The problem concerning the exact relationship between Buddhism and the early Vedānta has by no means been yet solved. In the Foreword to his edition of The Ratnagotravibhāga Mahāyanottaratantraśāstra ( Patna, 1950), Johnston has pointed out the close parallelism existing between the Tathāgatagarbha theory, propounded therein at great length, and the ātman theories of the Gauḍapādakārikā and other Vedantic works (p. xii). In this connection, I may call special attention to the stanza : Ratna. I. 52, whose identification with Bhagavadgītā XIII. 32, perhaps yet unnoticed, may throw some additional light on the subject. This stanza in Ratna. (p. 42) runs as follows:
- yathā sarvagataṃ saukṣmyād ākāśaṃ nopalipyate /
- sarvatrāvasthitaḥ sattve tathāyaṃ nopalipyate // (I. 52)

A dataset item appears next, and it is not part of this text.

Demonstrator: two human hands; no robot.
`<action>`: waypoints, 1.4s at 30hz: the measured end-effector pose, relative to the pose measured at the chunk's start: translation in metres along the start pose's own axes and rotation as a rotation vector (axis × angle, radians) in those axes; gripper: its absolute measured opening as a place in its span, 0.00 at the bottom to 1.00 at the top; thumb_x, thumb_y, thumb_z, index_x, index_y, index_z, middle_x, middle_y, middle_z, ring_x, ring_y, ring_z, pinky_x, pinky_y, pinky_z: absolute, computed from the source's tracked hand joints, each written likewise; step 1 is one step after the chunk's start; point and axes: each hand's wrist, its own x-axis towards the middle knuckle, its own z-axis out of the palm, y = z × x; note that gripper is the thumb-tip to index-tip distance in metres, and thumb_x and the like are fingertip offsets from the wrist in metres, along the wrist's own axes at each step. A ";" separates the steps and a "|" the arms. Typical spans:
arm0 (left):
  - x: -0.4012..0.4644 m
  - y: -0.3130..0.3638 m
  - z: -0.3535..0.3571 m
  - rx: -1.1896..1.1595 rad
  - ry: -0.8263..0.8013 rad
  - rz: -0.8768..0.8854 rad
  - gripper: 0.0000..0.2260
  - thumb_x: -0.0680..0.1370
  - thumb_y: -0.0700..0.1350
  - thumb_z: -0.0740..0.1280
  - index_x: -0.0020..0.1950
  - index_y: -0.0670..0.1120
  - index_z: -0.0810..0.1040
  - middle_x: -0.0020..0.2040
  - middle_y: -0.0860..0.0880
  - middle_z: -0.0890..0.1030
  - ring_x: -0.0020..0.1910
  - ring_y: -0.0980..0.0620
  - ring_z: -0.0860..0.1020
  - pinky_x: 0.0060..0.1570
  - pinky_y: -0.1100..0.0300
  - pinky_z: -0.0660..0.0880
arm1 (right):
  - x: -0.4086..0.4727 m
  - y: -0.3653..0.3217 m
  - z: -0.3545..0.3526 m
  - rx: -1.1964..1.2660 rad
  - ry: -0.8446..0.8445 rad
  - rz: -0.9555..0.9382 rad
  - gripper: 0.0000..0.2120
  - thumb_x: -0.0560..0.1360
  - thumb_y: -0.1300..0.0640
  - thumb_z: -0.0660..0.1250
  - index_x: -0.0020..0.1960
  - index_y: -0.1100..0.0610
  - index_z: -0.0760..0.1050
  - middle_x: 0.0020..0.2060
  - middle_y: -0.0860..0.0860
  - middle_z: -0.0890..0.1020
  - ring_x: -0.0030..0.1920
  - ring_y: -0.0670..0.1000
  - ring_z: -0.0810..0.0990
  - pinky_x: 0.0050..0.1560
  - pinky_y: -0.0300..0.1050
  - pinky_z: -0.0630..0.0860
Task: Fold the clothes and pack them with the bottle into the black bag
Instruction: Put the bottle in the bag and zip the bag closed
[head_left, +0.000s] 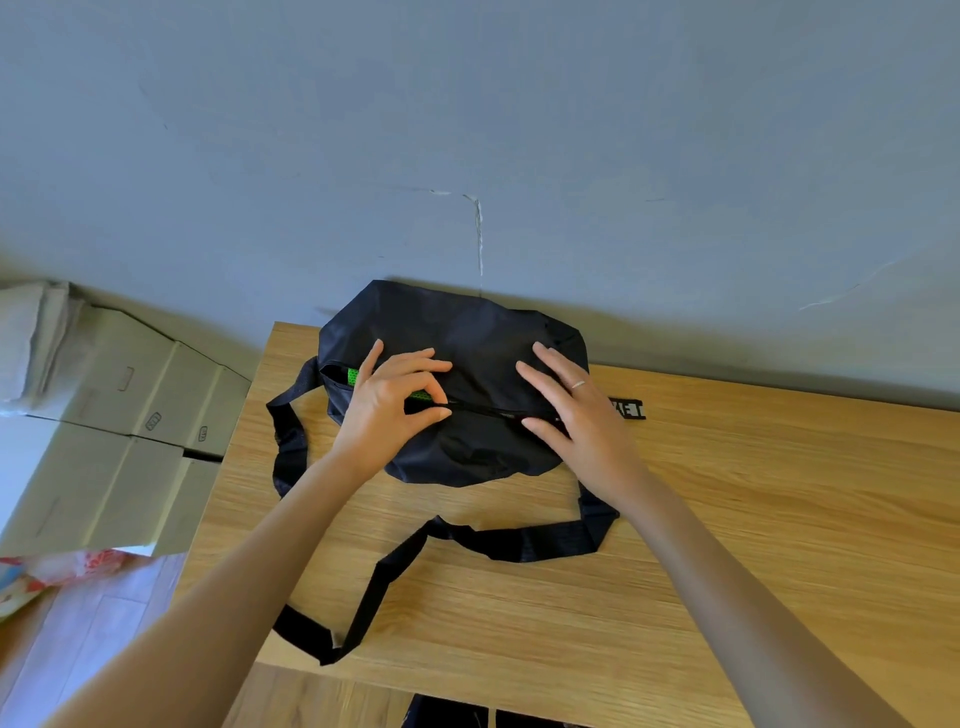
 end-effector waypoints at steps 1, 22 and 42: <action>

Here the first line is identical with the uniform version of the Bhagavadgītā (Bh. G.); the second line, however, contains a significant variant, which deserves to be closely examined. Instead of sattve tathāyam (Johnston's ed.) in Ratna., the Bh. G. reads dehe tathātma ( according to the critical text, accepted by the B.O.R.I., Poona, 1945). The fact noted by Johnston (op. cit. p. x), viz., that we have in the Ratna. a certain number of kārikās supplemented by other verses, either explaining them in detail or illustrating them by similes from the sūtra literature, combined with the commentator's characterization of the main text as a 'ślokārthasaṃgraha', makes it probable, that the above stanza was taken by the author,—the somewhat mysterious Maitreyanātha to whom the work has been attributed,—from some Buddhist canonical source. We find the meaning of this stanza couched in different phraseologies in R,atna. I. 49 (p. 41) and again in another stanza quoted from an older source by the commentator while explaining I. 146–147 (p. 71). We therefore need not assume here any direct borrowal from a non-Buddhistic source like the Bh. G.